● TASK STATEMENT:
Word for word, transcribe the material below from its first line to the line with "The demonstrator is", both included.

● RECORDED INFORMATION:
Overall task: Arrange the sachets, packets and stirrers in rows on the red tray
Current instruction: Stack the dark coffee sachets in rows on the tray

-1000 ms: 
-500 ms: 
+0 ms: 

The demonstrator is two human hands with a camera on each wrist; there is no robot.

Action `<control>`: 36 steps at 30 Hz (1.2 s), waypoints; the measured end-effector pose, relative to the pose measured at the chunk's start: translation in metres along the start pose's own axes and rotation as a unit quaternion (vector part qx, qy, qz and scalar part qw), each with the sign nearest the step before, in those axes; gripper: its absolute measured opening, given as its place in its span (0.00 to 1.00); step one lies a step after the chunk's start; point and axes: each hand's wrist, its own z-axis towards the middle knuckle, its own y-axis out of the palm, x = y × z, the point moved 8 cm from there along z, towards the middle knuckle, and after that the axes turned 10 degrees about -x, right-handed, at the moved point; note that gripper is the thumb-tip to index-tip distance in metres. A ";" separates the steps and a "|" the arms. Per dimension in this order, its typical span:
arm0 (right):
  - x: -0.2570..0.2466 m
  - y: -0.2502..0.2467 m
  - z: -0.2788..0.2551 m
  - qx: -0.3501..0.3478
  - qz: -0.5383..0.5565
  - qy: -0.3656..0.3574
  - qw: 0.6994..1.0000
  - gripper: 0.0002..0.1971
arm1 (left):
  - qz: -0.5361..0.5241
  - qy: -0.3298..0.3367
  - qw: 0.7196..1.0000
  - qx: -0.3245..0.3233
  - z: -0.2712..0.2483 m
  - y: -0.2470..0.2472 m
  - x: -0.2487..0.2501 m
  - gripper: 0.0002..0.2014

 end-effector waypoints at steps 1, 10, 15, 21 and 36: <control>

● TASK OUTPUT:
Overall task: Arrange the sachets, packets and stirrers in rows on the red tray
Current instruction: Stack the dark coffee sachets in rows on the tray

-1000 ms: 
-500 ms: 
+0 ms: 

The demonstrator is two human hands with a camera on each wrist; there is no robot.

That finishes the output.